Eight ex-AOL officials sued for inflating results by US regulator

US federal stock market regulator Securities and Exchange Commission  yesterday said eight former executives of AOL Time Warner Inc. fraudulently inflated the company's online advertising revenues by more than $1 billion between 2000 and 2002.

Four of the executives have agreed to settle the civil charges brought by the Securities and Exchange Commission (SEC) by paying a total of roughly $8 million in fines and returning allegedly ill-gotten gains. They are David Colburn, Eric Keller, Jay Rappaport and James MacGuidwin. Colburn had been head of the business affairs unit in which Keller and Rappaport also worked, while MacGuidwin had been company controller.

The quantum of punishment handed out to the four executives who settled varied widely. While MacGuidwin will pay $4 million and be banned from serving as a company director for 10 years, the corresponding figures for Colburn are $2 million and seven years. The relatively junior Keller and Rappaport have been fined $1 million each.

The SEC charges are pending against the other four: John Michael Kelly, former AOL Time Warner chief financial officer, Joseph Ripp, ex-chief financial officer of the AOL division, Steven Rindner, a former senior executive in the business affairs unit, and Mark Wovsaniker, former head of accounting policy.

The SEC alleged that between 2000 and 2002 the eight men had produced or contributed to financial statements that inflated advertising results. At that time, AOL had just bought Time Warner for $164.7 billion and the newly merged firm was under pressure to prove its financial viability, when the dotcom bubble had burst and similar firms were going bankrupt.

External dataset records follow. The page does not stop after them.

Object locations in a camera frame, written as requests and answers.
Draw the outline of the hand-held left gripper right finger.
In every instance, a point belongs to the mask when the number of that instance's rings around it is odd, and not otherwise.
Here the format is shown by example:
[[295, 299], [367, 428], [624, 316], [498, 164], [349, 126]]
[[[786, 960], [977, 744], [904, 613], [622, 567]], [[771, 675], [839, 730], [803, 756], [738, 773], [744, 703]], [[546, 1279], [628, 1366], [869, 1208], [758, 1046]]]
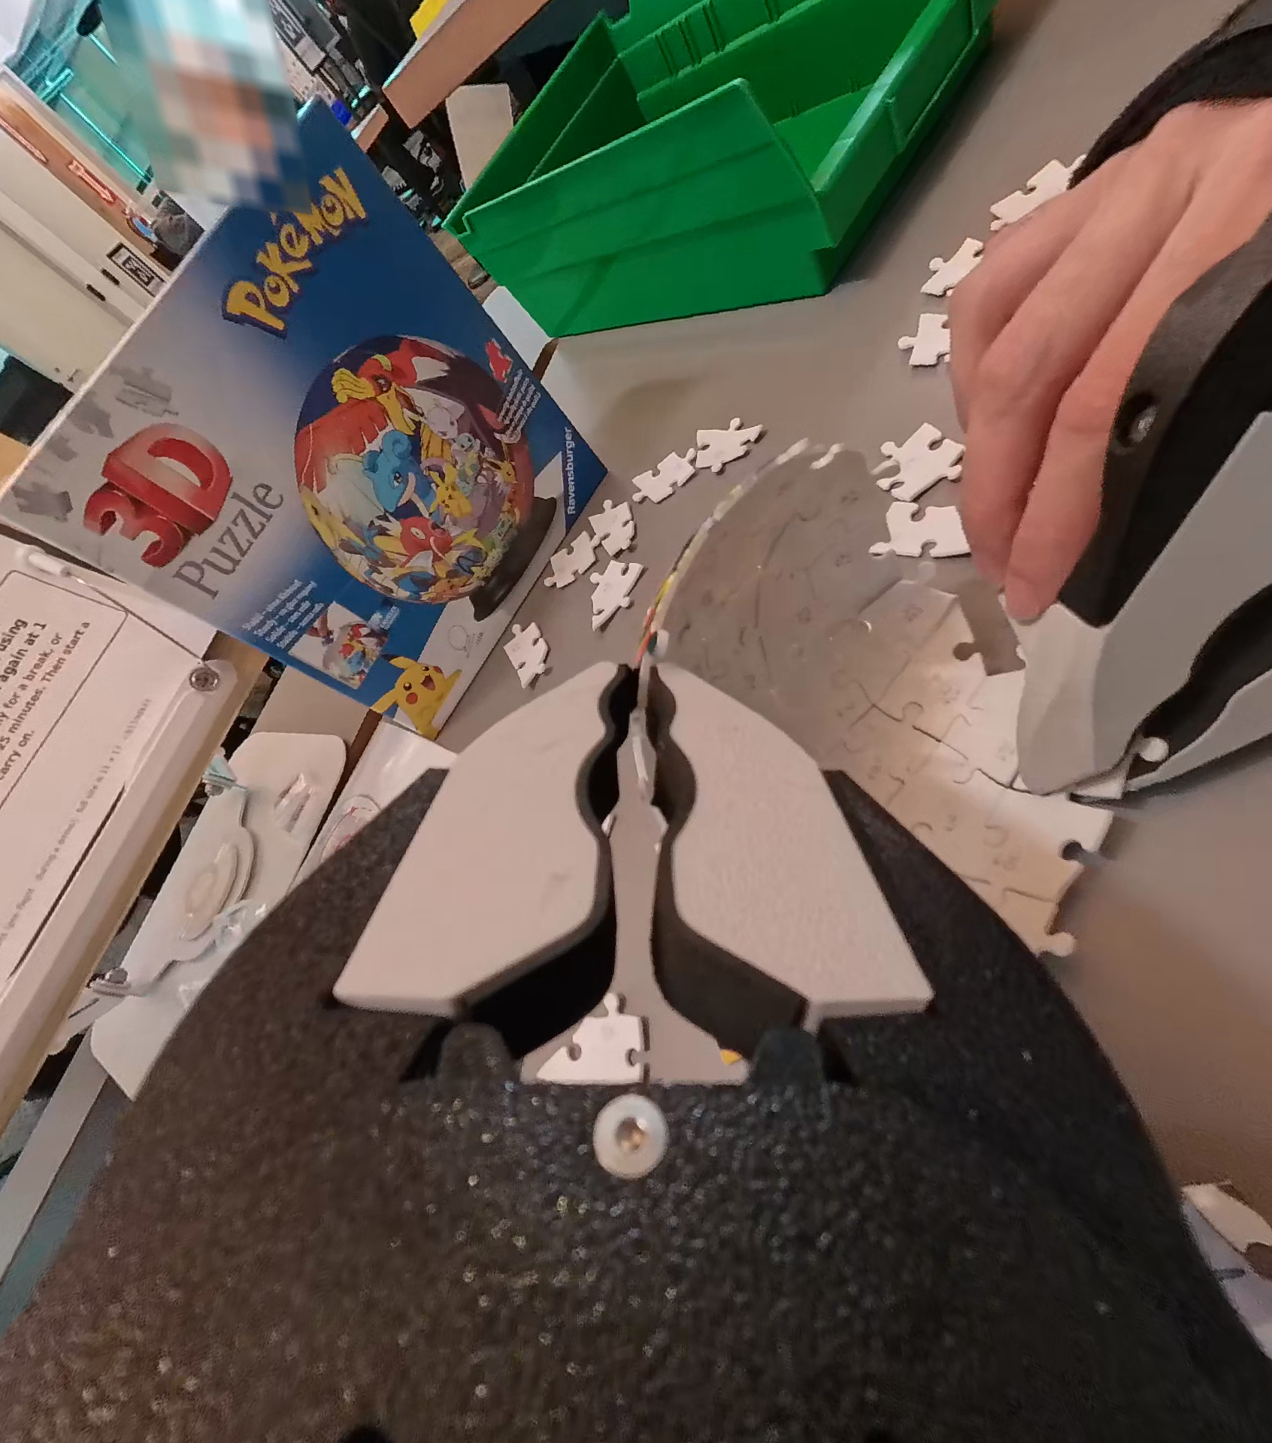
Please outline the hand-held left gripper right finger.
[[687, 1021], [845, 1021], [934, 1000], [825, 773], [785, 730], [678, 664], [648, 672], [666, 822], [651, 963]]

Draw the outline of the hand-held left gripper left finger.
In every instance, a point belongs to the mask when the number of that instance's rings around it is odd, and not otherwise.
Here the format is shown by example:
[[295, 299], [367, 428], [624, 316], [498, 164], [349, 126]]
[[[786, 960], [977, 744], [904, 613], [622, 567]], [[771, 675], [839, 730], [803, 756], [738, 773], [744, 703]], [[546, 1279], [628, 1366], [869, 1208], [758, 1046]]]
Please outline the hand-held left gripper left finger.
[[347, 963], [344, 1006], [444, 1021], [580, 1021], [615, 975], [604, 819], [637, 699], [600, 660], [450, 767]]

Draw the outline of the partly built puzzle ball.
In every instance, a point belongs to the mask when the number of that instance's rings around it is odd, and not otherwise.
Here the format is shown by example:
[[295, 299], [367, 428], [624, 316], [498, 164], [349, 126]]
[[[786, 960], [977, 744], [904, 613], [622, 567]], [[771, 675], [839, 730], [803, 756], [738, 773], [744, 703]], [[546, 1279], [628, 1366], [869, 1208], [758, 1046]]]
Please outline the partly built puzzle ball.
[[692, 535], [650, 613], [653, 649], [842, 771], [1034, 953], [1068, 959], [1066, 893], [1108, 809], [1019, 774], [1021, 667], [994, 672], [959, 558], [871, 555], [896, 499], [859, 451], [801, 440]]

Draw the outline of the person's right forearm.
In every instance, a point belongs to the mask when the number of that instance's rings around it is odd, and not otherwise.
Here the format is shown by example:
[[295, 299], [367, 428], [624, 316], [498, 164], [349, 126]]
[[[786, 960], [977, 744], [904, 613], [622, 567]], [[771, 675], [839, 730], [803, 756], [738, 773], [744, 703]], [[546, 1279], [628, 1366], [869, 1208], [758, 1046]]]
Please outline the person's right forearm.
[[1071, 186], [1150, 135], [1186, 104], [1272, 99], [1272, 1], [1242, 3], [1149, 81], [1101, 132], [1072, 173]]

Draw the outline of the blue puzzle box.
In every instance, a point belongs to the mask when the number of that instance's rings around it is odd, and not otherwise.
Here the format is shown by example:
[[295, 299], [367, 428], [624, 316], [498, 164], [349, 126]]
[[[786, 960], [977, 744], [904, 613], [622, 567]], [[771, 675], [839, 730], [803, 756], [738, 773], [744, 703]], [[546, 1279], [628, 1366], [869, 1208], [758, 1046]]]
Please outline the blue puzzle box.
[[30, 446], [0, 519], [435, 739], [607, 467], [334, 113]]

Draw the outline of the person's right hand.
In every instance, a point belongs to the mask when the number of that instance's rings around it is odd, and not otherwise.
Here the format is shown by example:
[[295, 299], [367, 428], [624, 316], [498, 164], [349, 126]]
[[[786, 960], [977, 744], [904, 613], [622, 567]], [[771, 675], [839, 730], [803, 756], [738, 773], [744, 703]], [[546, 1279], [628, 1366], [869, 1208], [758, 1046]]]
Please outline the person's right hand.
[[1001, 230], [949, 310], [962, 525], [1007, 615], [1096, 534], [1113, 424], [1171, 304], [1272, 213], [1272, 98], [1186, 104]]

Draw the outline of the wooden board with instruction sheet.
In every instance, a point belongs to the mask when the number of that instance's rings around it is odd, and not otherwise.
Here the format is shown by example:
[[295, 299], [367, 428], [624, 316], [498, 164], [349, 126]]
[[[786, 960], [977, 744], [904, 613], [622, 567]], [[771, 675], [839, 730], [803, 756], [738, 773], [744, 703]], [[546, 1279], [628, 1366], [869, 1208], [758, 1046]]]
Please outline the wooden board with instruction sheet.
[[265, 666], [0, 528], [0, 1139]]

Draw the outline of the green plastic bin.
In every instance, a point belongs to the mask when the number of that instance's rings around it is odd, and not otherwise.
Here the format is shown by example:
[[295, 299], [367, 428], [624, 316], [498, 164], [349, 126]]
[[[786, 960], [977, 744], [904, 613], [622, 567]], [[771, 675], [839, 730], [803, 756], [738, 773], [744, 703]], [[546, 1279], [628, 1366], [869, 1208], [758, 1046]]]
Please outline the green plastic bin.
[[598, 15], [447, 219], [552, 337], [827, 293], [992, 39], [991, 1]]

The SEC, which began investigating the firm in 2002, also claims that AOL Time Warner used various "elaborate accounting schemes" to boost online ad revenue figures. These included so-called "round trip" transactions, where the firm bought extra adverts for clients including Sun Microsystems, WorldCom, Veritas Software and Hewlett-Packard to try to boost figures further. In those agreements, AOL allegedly paid the companies to buy online advertising space from AOL, booking the proceeds as revenue.